For, blessed be God, He has given us to know Himself in the person of His beloved Son. This is life eternal, which links us with the coming glories which shall never fade. Can we not in fuller, higher way, join in the melody of the " sons of the morning"-for we are children of the day- and shout aloud with and beyond "the sons of God?"
No need to ask those whose eyes and hearts have thus been opened what part they have contributed to all this greatness, goodness and love. We hide our faces, and ascribe all the glory unto the Lamb.
Such in some feeble measure is the great truth involved in Jehovah's first question. When that question shall have been fully answered as to man and as to God, we can join in the language of the Psalm :
"Praise ye Jehovah. Praise ye Jehovah from the heavens; Praise Him in the heights. Praise ye Him, all His angels:Praise ye Him, all His hosts. Praise ye Him, sun and moon:Praise Him, all ye stars of light" (Ps. 148).
' 'And every creature which is in heaven and on the earth, and under the earth, and such as are in the sea, and all that are in them, heard I saying, Blessing and honor and glory and power be unto Him that sitteth upon the throne, and unto the Lamb forever and ever" (Rev. 5:13).
(2) Jehovah passes from the earth to "that great and wide sea," which is described not in its original creation, as part of the heavens and the earth, but as gushing forth from its mother's womb. It covered the whole face of the world, and "darkness was upon the face of the deep." Left to itself it
would have enveloped all; but its Maker was its Master, and set bounds to it, breaking as it were into the great mountain chains and forming a place barred and closed to all egress. Its storms and fury in His almighty hands are but the wailings of a newborn babe; He wraps it in the swaddling clothes of clouds and thick darkness, and hushes it to rest.

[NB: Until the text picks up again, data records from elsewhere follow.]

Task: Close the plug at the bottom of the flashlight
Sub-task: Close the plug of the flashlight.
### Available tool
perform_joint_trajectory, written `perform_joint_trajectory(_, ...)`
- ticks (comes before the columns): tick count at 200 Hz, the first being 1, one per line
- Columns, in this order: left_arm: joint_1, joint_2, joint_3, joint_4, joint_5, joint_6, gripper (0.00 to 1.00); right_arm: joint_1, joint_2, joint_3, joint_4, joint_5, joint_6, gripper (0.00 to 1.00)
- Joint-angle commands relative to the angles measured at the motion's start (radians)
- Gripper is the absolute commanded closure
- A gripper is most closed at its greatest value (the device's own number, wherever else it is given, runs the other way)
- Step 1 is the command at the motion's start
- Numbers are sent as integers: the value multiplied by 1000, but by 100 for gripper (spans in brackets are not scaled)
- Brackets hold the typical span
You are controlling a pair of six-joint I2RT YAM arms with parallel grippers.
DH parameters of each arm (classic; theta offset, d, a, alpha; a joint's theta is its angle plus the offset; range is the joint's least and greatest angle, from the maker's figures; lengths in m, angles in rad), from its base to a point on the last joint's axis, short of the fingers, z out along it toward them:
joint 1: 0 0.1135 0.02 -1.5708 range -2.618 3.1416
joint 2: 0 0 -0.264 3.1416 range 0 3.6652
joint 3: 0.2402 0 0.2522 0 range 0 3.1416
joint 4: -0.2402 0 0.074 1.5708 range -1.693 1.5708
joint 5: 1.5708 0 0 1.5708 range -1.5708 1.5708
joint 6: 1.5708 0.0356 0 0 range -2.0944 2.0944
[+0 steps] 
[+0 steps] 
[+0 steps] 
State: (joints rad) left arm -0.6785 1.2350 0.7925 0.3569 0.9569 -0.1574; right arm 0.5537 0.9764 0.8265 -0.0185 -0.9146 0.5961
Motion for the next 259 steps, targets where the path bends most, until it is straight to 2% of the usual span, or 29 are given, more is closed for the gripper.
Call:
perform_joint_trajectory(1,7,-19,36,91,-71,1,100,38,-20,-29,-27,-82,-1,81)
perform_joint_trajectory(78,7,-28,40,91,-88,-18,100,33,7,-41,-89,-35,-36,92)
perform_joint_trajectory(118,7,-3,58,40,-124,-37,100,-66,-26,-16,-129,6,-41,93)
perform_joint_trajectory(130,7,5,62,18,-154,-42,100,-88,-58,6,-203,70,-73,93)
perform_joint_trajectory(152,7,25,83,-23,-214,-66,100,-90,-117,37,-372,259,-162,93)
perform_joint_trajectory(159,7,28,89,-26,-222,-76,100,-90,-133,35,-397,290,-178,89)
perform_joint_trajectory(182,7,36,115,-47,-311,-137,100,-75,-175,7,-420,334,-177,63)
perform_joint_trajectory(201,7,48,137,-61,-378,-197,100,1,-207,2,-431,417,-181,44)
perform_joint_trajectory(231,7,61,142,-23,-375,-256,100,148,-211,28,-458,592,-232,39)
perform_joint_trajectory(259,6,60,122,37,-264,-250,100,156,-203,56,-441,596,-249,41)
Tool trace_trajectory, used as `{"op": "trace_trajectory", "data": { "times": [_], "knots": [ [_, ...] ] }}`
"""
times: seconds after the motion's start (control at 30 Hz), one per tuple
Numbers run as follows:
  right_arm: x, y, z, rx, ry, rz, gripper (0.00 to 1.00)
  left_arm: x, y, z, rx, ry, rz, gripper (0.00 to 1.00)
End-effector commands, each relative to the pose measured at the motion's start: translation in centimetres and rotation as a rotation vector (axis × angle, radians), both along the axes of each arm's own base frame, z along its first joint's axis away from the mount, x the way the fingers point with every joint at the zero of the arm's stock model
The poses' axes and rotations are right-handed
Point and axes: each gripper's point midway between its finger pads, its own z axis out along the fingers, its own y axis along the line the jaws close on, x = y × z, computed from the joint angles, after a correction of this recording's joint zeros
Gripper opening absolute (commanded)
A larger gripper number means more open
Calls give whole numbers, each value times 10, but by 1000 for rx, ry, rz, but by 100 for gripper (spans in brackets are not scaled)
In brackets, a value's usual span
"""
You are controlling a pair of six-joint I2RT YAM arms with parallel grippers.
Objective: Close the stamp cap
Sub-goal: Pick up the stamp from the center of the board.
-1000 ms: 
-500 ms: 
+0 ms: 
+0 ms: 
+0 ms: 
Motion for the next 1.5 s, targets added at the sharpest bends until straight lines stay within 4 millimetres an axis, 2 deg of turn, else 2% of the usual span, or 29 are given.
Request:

"The floods have lifted up, O Lord, the floods have lifted up their voice; the floods lift up their waves. The Lord on high is mightier than the noise of many waters, yea, than the mighty waves of the sea" (Ps. 93:3,4).
Thus at the beginning, and again when in judgment He permitted it to engulf the earth, God has restrained this restless mighty ocean. Man gazes upon it with awe, but cannot control its power. His "thousand fleets sweep over it in vain;" he "marks the earth with ruin," but his control stops with the shore.
How fittingly does this mighty ocean teach man his helplessness and ignorance! What secrets do its hidden depths hold! God alone has controlled it; His word holds back its proud waves.
So too in the ocean of evil-the pride of Satan which burst forth in rebellion against God, when the angels kept not their first estate-God's restraining hand holds all in check. The wicked, like the foaming sea, seem to rise higher and higher in their violence and pride, but God says to them, " Hitherto shalt thou come, but no further." Thus His restraining power over evil is seen. As Job witnessed iniquity seemingly triumphant, as he looked into the dark surging of his own self-willed
heart, he might well have been appalled; who but God can control evil ?
We look forward to the time when this control shall be absolute in that new heavens and new earth, when "there shall be no more sea." In anticipation of that day, when evil shall be banished to its eternal abode away from God's redeemed creation, we can own Him as supreme alone. S. R.